YOUR INSTRUCTIONS:
The entries below contain a line with "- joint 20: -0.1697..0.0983" and a line with "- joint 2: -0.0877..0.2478". Retype exactly everything from the first down to the second, both included, and nothing else.
------------------------------
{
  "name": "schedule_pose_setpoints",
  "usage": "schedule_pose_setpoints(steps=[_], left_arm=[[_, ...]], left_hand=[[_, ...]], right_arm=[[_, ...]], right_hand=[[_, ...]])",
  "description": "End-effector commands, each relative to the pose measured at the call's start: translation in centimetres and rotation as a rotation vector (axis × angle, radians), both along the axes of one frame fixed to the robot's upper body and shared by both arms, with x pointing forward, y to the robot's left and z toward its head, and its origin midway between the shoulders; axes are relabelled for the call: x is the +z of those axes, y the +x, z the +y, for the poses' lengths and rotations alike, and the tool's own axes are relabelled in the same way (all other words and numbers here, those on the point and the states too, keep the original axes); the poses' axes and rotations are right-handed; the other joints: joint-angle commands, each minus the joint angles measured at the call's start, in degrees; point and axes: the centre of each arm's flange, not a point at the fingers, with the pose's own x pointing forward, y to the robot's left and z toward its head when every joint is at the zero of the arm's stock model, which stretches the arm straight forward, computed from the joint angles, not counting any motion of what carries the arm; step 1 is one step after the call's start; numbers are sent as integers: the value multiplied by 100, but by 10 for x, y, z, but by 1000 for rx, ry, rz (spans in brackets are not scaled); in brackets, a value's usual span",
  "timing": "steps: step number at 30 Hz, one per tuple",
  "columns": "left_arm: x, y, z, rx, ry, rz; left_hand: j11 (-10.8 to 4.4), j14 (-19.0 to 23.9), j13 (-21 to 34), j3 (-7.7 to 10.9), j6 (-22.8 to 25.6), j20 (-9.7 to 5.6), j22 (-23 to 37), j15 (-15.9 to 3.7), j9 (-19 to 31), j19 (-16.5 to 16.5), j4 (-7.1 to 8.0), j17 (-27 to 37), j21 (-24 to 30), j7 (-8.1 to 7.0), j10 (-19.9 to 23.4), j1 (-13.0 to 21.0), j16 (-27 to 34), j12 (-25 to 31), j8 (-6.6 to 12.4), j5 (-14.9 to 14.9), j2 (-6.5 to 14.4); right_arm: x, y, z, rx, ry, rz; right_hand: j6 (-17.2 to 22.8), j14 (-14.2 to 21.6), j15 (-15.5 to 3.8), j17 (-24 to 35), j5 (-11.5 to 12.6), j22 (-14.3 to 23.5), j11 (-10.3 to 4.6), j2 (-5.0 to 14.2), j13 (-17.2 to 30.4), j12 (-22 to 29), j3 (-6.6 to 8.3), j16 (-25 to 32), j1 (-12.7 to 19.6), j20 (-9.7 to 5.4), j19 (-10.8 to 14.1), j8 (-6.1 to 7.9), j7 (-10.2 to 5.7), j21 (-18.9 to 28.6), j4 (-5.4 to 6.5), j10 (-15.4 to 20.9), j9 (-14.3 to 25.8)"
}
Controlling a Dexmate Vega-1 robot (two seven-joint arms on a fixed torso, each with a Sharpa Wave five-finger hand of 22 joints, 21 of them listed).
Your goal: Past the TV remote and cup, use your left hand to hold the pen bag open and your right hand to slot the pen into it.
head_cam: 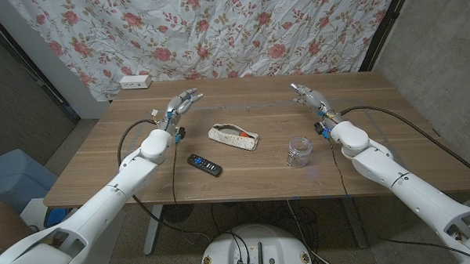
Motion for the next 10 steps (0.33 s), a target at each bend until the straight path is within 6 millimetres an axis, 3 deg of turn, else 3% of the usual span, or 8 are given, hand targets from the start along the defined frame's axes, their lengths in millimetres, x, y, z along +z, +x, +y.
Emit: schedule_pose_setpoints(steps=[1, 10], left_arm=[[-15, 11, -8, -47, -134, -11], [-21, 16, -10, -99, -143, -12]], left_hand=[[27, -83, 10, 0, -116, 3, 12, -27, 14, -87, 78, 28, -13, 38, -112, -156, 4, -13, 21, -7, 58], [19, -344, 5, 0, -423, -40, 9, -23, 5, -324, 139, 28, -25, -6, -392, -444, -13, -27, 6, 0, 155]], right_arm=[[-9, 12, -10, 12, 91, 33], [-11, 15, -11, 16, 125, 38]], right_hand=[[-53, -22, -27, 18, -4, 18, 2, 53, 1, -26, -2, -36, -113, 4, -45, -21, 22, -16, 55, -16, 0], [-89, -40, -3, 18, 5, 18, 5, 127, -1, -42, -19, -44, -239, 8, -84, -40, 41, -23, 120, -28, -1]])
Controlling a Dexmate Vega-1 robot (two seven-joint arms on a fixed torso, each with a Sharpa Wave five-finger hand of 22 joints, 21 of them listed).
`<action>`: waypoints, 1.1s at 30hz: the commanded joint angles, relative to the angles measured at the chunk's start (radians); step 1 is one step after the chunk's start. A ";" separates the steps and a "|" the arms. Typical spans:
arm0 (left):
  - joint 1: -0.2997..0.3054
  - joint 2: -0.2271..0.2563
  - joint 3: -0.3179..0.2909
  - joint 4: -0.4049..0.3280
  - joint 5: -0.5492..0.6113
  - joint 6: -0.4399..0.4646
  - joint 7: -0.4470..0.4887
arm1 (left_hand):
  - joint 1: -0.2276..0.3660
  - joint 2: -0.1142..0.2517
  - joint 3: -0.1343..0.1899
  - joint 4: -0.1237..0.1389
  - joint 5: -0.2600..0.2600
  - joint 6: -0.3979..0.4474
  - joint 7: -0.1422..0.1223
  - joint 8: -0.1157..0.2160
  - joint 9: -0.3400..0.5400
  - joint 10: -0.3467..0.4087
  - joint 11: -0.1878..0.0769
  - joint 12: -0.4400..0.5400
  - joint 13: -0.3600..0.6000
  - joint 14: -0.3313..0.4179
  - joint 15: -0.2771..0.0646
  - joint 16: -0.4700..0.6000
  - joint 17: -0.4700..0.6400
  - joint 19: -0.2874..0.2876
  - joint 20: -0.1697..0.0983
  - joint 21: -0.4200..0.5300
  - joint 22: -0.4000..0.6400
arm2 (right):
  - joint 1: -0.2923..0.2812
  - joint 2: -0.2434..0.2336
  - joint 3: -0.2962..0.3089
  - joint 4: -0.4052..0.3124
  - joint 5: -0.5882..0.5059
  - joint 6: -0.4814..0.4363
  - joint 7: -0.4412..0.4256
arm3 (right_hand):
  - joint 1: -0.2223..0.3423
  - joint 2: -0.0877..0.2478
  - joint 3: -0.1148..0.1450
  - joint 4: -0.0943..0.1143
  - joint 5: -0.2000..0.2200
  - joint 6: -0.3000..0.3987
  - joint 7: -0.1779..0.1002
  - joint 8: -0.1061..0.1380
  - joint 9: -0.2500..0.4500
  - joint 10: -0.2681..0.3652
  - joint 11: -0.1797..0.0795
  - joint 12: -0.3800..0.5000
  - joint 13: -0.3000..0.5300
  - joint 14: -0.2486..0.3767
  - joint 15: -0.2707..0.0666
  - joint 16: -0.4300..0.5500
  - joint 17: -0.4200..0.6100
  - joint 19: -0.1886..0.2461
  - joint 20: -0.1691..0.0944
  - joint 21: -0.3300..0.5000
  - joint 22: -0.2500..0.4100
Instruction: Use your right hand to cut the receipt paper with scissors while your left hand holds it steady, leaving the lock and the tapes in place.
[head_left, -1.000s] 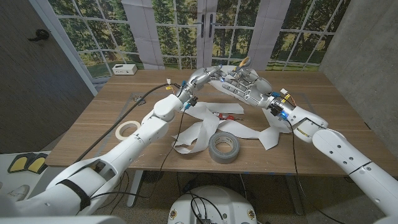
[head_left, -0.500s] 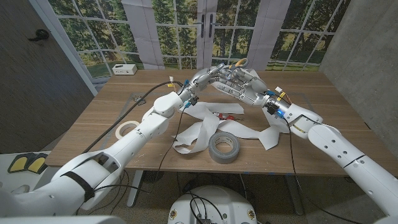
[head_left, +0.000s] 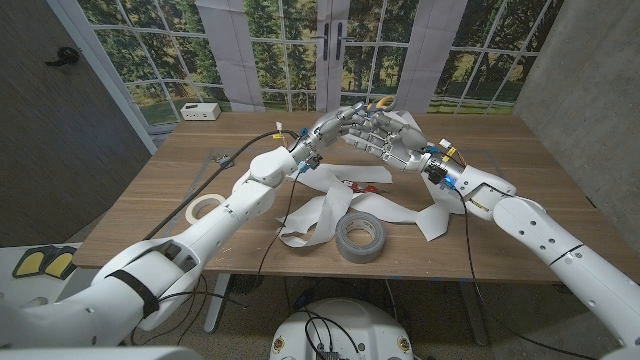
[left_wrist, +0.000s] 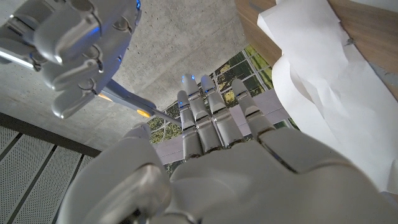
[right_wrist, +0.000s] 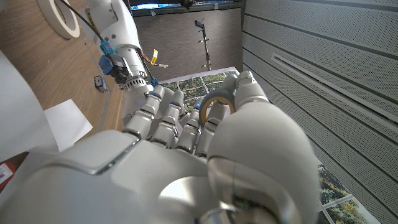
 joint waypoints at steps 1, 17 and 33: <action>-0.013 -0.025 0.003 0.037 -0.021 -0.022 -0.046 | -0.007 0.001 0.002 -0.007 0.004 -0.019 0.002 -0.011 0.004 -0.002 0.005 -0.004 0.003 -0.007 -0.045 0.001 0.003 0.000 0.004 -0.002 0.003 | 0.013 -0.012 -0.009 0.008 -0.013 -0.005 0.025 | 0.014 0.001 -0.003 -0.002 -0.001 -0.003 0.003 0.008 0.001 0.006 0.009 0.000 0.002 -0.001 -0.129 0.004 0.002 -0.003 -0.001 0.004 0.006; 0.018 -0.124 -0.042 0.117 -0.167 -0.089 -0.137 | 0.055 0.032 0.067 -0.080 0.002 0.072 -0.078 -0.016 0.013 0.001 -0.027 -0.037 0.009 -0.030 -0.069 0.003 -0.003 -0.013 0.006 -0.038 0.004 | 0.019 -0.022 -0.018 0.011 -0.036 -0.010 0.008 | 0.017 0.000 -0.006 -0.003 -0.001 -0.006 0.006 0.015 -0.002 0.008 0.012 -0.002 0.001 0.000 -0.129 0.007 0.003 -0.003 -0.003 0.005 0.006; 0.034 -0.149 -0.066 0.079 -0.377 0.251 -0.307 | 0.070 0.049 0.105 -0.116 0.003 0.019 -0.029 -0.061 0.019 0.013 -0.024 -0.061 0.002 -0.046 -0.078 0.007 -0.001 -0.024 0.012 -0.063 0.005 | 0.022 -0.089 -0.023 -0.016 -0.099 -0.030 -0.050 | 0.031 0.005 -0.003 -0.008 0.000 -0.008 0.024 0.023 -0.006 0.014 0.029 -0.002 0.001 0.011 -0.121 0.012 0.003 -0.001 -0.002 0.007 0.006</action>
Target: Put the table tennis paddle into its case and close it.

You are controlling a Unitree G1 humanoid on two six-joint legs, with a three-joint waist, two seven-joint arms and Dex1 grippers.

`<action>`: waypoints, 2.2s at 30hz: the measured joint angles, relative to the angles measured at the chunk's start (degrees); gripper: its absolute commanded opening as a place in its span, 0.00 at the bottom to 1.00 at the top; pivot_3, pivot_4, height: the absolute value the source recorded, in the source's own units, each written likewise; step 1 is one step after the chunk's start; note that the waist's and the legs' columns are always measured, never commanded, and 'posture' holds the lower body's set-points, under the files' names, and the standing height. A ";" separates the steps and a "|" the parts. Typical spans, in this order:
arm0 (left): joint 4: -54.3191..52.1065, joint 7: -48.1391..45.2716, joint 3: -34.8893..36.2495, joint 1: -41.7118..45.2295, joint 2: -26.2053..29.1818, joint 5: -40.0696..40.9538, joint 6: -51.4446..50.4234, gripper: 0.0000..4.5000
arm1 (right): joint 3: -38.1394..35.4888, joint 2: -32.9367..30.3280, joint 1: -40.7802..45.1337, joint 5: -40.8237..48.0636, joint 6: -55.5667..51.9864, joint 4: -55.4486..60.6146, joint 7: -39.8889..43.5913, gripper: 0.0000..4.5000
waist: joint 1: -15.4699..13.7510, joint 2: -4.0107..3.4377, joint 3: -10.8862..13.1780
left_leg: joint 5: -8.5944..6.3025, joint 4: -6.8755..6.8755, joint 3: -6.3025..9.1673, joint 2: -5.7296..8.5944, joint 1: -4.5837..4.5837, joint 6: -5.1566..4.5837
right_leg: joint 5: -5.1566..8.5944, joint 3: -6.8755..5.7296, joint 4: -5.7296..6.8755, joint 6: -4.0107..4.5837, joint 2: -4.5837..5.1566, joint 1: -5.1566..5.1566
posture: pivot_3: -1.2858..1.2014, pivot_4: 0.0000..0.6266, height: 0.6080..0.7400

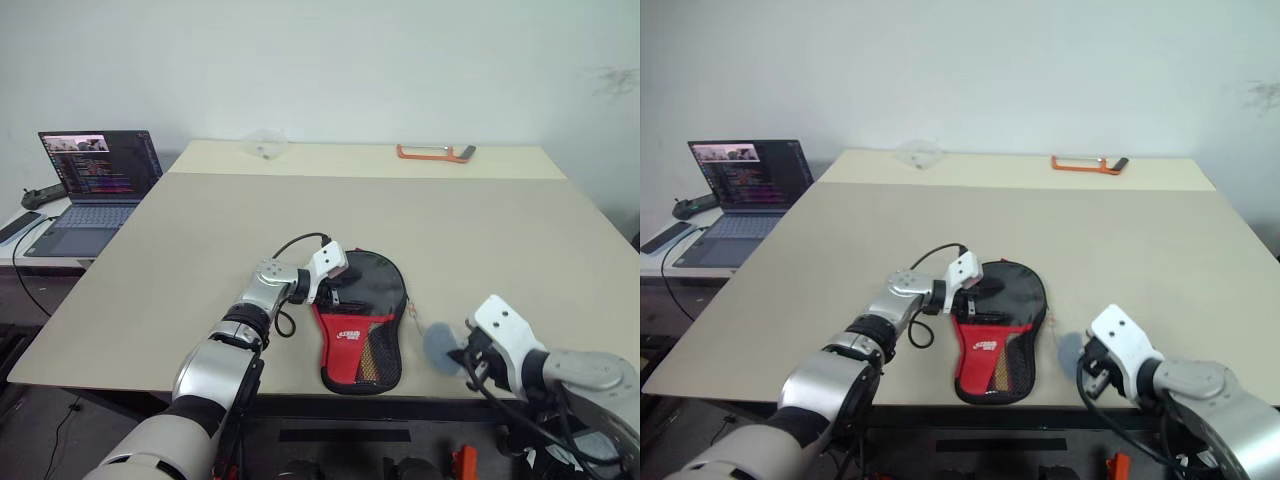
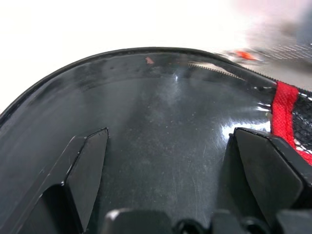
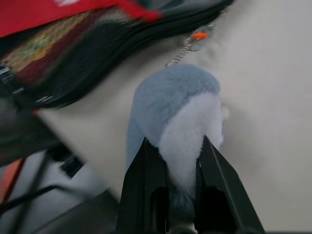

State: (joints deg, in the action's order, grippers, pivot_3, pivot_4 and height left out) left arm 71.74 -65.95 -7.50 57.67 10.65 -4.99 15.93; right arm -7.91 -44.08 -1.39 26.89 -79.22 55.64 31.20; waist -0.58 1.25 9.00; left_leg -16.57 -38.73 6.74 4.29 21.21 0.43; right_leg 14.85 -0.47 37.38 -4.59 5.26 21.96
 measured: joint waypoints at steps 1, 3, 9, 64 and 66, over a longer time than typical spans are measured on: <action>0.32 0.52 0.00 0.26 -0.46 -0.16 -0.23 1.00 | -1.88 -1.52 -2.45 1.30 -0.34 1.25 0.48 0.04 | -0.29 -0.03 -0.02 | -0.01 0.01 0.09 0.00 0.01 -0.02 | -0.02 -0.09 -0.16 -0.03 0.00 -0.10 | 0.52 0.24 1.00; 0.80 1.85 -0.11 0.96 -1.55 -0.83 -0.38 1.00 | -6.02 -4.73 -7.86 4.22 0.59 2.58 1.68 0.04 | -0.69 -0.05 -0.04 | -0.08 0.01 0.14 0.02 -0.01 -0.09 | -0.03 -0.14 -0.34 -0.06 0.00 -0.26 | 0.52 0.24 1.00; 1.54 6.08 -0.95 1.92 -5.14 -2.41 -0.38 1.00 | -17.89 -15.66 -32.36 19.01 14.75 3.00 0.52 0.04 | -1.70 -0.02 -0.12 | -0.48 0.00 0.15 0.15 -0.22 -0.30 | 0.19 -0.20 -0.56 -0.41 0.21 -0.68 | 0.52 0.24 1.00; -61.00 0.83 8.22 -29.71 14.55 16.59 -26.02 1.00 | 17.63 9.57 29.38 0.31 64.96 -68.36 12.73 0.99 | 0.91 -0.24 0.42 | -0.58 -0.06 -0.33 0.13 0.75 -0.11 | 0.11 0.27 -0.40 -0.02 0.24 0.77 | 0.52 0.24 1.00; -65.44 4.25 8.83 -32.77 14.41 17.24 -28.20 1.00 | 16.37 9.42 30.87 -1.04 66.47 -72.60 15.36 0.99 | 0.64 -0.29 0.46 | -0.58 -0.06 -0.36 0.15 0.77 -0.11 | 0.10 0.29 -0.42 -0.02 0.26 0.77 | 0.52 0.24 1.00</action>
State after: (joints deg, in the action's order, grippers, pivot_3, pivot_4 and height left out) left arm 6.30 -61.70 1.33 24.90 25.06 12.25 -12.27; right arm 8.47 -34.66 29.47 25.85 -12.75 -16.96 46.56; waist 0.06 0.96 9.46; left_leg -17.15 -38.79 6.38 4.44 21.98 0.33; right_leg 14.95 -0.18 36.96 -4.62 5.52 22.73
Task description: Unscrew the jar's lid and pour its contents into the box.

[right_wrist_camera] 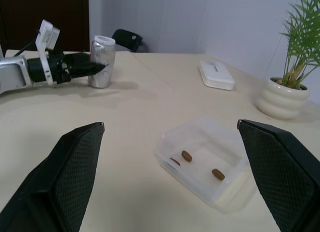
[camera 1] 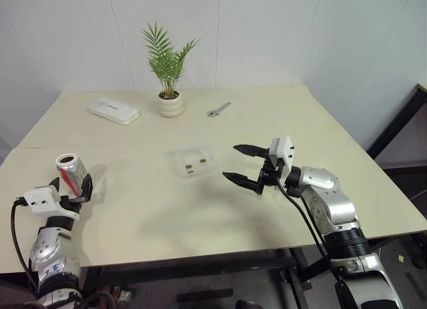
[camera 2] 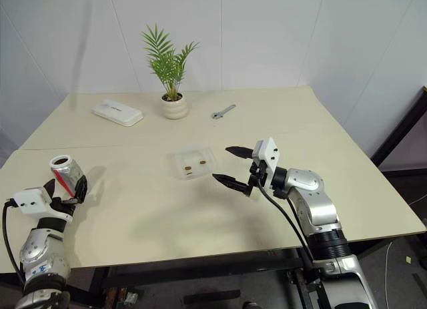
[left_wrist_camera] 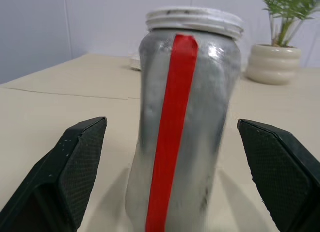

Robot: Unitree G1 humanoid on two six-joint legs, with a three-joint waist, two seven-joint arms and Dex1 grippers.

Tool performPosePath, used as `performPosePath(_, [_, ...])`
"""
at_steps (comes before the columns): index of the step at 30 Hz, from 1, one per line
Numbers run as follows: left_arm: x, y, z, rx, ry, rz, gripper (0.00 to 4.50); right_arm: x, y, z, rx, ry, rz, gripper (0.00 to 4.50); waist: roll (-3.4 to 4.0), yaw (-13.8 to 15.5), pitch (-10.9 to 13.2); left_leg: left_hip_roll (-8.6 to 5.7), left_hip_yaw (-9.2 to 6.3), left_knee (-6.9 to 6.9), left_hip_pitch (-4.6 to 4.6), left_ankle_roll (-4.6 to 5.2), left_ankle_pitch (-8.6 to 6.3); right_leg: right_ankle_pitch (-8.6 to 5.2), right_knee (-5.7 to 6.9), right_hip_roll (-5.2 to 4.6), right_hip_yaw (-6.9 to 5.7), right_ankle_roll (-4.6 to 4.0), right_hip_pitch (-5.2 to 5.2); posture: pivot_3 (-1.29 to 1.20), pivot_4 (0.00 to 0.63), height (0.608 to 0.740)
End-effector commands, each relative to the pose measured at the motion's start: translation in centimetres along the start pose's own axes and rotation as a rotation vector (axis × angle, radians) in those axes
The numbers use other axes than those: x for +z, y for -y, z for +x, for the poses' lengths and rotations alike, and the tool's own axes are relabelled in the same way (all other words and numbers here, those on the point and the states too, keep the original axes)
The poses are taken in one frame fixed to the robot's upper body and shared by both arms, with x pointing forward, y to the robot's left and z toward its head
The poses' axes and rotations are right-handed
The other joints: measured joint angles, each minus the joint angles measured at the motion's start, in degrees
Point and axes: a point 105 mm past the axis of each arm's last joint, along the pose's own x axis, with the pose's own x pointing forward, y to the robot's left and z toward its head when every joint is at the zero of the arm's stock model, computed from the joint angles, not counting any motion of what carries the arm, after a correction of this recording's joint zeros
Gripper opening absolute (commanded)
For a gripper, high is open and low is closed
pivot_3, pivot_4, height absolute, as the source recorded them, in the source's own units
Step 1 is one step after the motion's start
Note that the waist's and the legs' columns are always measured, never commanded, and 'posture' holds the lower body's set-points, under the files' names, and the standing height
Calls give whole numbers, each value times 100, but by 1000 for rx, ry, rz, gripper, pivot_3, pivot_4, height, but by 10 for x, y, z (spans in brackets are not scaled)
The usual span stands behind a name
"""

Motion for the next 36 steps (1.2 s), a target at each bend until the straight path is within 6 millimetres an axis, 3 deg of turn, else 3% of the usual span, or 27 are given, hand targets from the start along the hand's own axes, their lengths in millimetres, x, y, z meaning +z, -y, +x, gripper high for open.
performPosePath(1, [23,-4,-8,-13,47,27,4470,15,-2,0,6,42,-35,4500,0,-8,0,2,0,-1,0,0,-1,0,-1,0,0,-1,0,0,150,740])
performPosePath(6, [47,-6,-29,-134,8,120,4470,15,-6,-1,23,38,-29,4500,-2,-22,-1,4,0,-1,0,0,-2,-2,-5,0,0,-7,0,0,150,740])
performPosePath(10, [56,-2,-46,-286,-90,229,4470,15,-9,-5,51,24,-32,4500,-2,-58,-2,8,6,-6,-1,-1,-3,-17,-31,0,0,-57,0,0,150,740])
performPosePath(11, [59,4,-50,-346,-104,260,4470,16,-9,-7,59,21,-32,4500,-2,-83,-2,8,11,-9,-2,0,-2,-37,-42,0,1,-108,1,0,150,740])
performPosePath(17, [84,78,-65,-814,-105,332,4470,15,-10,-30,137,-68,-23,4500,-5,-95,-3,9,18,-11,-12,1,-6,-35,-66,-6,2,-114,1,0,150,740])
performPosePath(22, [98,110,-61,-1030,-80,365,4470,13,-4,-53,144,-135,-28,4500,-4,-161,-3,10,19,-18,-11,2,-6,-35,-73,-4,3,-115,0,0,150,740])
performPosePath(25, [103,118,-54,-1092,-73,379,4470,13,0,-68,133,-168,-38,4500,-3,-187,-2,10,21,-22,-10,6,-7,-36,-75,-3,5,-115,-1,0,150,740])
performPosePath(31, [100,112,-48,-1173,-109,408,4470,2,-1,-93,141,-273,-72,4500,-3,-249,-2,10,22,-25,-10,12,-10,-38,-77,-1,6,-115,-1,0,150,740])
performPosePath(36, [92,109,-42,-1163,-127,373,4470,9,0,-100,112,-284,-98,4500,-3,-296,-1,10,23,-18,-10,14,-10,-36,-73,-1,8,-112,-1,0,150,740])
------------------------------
ANSWER SPACE:
  - joint 20: -0.1697..0.0983
  - joint 21: -0.4200..0.5300
  - joint 22: -0.4000..0.6400
arm2 (right):
  - joint 1: -0.2923..0.2812
  - joint 2: -0.2434..0.2336
  - joint 3: -0.2962..0.3089
  - joint 4: -0.4052..0.3124
  - joint 5: -0.5882..0.5059
  - joint 6: -0.4814..0.4363
  - joint 7: -0.4412..0.4256
arm3 (right_hand):
  - joint 1: -0.2223..0.3423
  - joint 2: -0.0877..0.2478

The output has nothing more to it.